We ate two kinds of bread: The hot loaf I tried at the first night’s campsite was the puffy libba, a round that’s baked directly in the coals. Thinner and more delicate, fatir is slapped onto hot metal then peeled off in blistered sheets. Those breads became the centerpiece of our mealtimes, when we gathered around broad platters set on the ground. Conversation quieted as we used our fingers to scoop fire-roasted eggplants and salty cheese onto pieces of the fresh-baked loaves.  

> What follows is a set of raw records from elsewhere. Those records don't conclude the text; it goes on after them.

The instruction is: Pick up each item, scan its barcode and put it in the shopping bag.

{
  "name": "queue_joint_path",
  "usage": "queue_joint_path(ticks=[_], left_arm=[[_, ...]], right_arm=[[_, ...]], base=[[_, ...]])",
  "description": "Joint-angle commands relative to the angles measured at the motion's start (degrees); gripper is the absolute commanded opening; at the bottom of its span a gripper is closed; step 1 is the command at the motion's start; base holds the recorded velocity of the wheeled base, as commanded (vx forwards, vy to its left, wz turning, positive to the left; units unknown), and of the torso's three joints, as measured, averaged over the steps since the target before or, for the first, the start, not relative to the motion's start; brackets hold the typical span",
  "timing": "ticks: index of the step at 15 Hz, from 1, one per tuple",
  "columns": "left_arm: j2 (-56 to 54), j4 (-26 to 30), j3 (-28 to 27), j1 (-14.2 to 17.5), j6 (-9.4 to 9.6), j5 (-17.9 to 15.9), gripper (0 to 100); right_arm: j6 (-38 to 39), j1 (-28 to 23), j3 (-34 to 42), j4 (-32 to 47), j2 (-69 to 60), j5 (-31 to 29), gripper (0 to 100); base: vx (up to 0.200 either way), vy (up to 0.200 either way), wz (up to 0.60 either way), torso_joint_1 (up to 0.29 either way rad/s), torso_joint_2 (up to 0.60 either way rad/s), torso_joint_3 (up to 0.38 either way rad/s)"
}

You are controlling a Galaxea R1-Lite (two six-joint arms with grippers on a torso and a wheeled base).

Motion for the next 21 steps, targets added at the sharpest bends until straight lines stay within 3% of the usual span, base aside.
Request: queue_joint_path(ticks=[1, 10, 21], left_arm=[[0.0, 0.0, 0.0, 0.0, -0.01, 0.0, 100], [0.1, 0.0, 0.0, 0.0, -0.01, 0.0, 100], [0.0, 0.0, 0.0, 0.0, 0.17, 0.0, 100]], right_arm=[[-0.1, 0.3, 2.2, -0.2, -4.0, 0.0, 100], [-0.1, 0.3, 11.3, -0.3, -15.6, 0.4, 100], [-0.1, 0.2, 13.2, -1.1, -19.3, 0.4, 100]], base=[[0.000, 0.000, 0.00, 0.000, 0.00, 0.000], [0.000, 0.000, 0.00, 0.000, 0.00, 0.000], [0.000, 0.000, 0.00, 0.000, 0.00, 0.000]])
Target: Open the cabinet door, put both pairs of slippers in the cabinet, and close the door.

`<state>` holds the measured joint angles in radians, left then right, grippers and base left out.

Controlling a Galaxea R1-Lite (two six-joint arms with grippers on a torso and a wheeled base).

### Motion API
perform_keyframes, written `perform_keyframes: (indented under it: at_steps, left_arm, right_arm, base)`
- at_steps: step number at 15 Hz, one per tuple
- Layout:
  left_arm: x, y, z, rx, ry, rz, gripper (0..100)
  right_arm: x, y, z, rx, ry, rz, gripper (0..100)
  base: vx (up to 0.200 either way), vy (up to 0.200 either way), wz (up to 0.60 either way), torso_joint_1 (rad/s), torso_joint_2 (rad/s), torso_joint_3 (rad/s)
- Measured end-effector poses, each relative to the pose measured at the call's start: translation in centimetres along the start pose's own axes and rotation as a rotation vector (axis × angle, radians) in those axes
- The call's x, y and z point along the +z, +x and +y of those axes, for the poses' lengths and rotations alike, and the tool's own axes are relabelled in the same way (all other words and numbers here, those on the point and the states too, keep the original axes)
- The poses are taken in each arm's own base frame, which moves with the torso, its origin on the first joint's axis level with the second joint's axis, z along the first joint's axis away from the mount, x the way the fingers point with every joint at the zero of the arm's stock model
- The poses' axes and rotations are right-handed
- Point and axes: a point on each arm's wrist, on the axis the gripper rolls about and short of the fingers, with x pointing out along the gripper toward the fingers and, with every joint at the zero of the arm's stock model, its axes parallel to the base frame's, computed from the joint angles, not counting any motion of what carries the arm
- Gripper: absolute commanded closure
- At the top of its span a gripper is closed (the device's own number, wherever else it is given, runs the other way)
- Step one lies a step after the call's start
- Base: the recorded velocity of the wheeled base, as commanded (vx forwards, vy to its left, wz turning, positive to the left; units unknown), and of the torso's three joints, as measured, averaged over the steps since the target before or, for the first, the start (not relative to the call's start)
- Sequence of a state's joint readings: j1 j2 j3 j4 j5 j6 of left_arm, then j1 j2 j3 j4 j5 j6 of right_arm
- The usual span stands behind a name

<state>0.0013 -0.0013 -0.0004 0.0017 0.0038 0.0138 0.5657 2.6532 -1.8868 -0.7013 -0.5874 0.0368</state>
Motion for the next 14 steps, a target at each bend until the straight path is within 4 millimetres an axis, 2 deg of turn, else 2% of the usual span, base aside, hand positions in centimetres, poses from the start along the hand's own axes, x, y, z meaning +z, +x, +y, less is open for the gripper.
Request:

By sharing food from a communal dish, we experienced a tradition that’s at the heart of Bedouin life. In Arabian Sands, a 1959 account of exploring the Arabian Peninsula’s Empty Quarter, Wilfred Thesiger recalled legends of Bedouins who’d spent their fortunes on feasts, feeding strangers and kin alike. Ruined financially, their stories were told again and again as aspirational object lessons in generosity. And as he crossed shifting dunes and rocky plains, the author visited the camps of travelers eager to share what little they had. “I protested, saying 'Enough! Enough!',” Thesiger wrote, but at each meeting his hosts waved away his concern. “When I left them they had almost convinced me that I had done them a kindness by staying with them.” 

Shaped by a punishing landscape, the desert culture still venerates a graciousness equal to the challenges of life in the wilderness—and the belief that sharing food cements friendships between fellow travelers.  “There’s a language of hospitality in the desert, and bread is really at the heart of it,” Hoffler told me. “The Bedouins say that when you have eaten bread with somebody, he will not be your enemy.”